Lebih lanjut Wiryanto memaoarkan, Konstitusi telah mengatur bahwa MK sebagai salah satu pemegang kekuasaan kehakiman, kewenangannya tidak berbenturan dengan Mahkamah Agung. Keduanya memiliki kewenangan yang berbeda. Perbedaan utama kewenangan keduanya yakni Mahkamah Konstitusi menguji UU terhadap UUD 1945 sementara Mahkamah Agung menguji produk hukum dibawah UU. “UU telah mengatur pemisahan kewenangan Mahkamah Konstitusi dan Mahkamah Agung yang tidak berbenturan.” ucap Wiryanto.

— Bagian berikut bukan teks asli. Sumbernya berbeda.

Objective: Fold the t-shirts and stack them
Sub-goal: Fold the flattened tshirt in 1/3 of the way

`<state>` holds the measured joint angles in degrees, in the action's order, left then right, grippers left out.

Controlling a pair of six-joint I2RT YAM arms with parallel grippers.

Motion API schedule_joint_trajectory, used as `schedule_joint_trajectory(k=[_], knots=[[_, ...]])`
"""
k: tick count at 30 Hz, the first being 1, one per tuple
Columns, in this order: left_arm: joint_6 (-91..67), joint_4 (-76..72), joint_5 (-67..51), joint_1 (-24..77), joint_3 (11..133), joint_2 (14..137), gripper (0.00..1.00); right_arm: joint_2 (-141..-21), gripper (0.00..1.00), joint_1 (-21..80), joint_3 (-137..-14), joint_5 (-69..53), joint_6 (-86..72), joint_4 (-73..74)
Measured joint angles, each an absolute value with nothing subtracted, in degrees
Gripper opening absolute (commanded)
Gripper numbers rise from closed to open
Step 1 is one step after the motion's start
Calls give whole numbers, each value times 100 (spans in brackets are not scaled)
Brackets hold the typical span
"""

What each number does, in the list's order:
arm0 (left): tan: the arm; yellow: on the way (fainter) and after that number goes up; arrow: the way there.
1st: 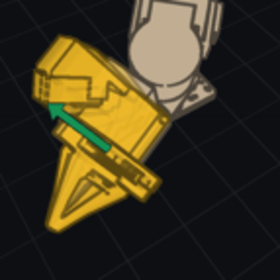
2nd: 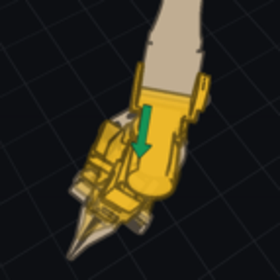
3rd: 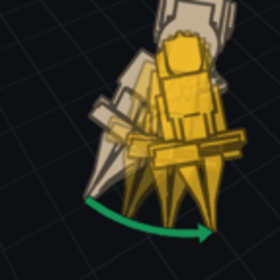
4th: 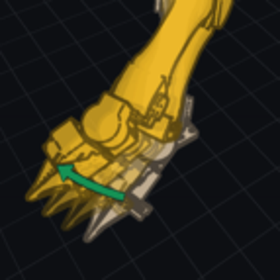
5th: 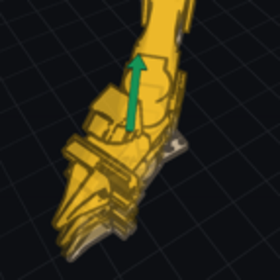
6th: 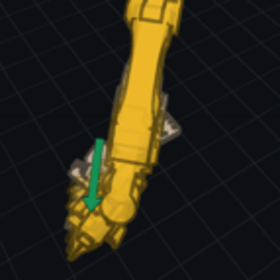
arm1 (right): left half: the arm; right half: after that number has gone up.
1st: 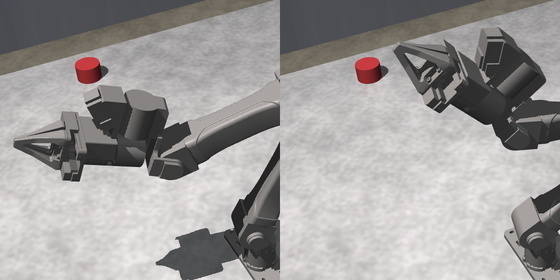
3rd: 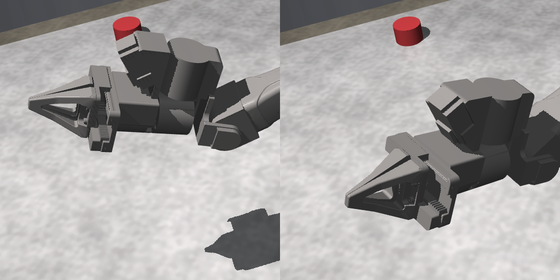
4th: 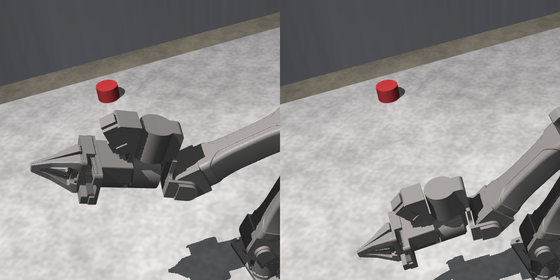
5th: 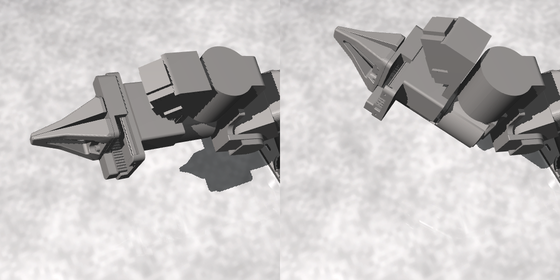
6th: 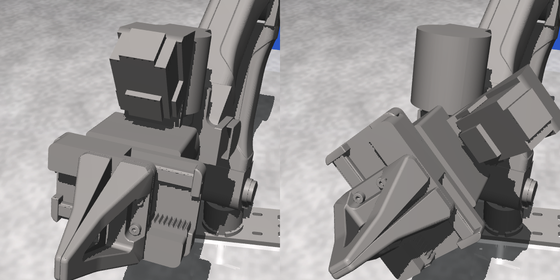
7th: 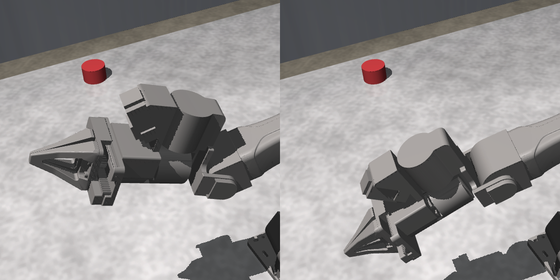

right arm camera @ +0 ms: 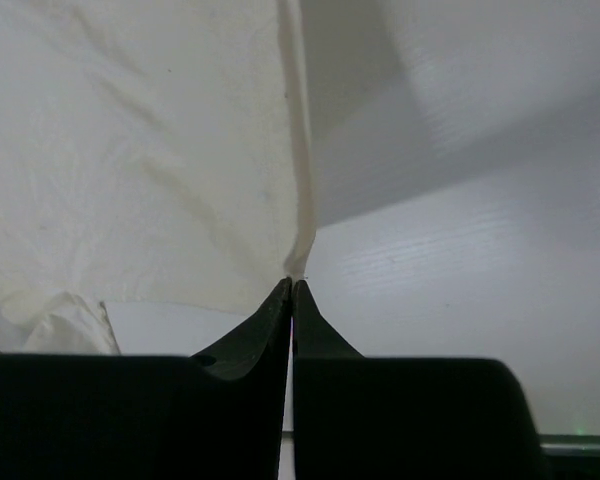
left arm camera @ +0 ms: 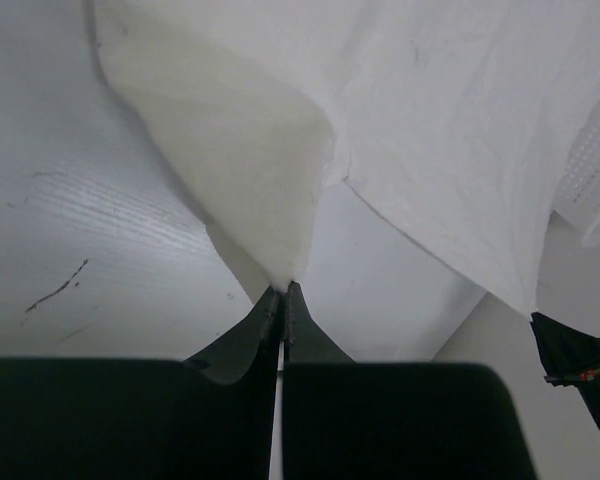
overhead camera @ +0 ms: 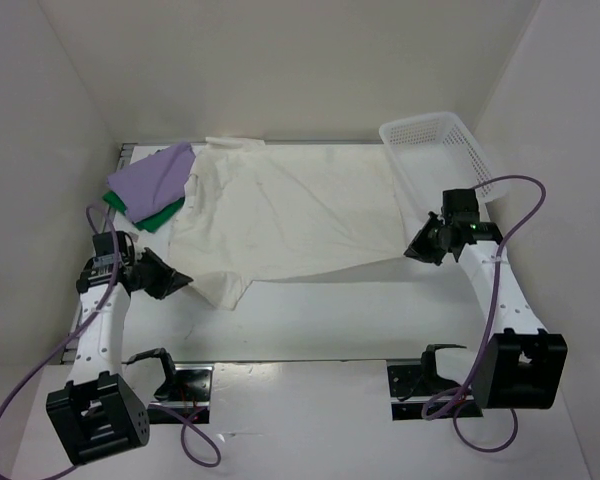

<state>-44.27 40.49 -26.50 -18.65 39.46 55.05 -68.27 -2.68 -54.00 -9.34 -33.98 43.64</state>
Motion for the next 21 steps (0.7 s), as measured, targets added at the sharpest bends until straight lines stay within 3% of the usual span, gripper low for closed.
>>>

Turut dijelaskan pula bahwa Mahkamah Konstitusi diakhir tahun 2013 telah membatalkan PERPPU MK yang mengatur proses rekrutmen dan pengangkatan Hakim Konstitusi yang dianggap bertentangan dengan konstitusi. PERPPU MK tersebut terbit pascaterjadinya kasus suap atas sengketa hasil pemilukada yang dilakukan oleh mantan ketua MK, Akil Mochtar. “ Pada putusannya, Majelis Hakim Mahkamah Konstitusi berpendapat bahwa aturan dalam PERPPU MK telah bertentangan dengan UUD 1945 yang mengatur bahwa kesembilan Hakim Konstitusi berasal dari tiga lembaga negara yakni Mahkamah Agung, Dewan Perwakilan Rakyat dan Presiden. Namun pada PERPPU tersebut disebut bahwa rekrutmen Hakim Konstitusi harus melibatkan Panel Ahli yang dibentuk oleh Komisi Yudisial untuk menguji kelayakan dan kepatutan calon hakim konstitusi yang diusulkan oleh Mahkamah Agung, DPR dan Presiden. Hal inilah yang dianggap bertentangan dengan konstitusi, sehingga MK harus membatalkan PERPPU MK tersebut ” urainya.
Pada bagian akhir pemaparannya, Wiryanto menegaskan, sebagai badan peradilan tata negara Mahkamah Konstitusi menjalankan tugas sebagai penjaga konstitusi dan penafsir akhir konstitusi. \"Undang-undang yang merupakan produk hukum yang dihasilkan oleh lembaga politik seperti DPR sarat dengan kepentingan politik, karena itu perlu adanya lembaga Mahkamah Konstitusi yang memberikan penafsiran akhir atas UU yang berlaku\", tegasnya. (Julie)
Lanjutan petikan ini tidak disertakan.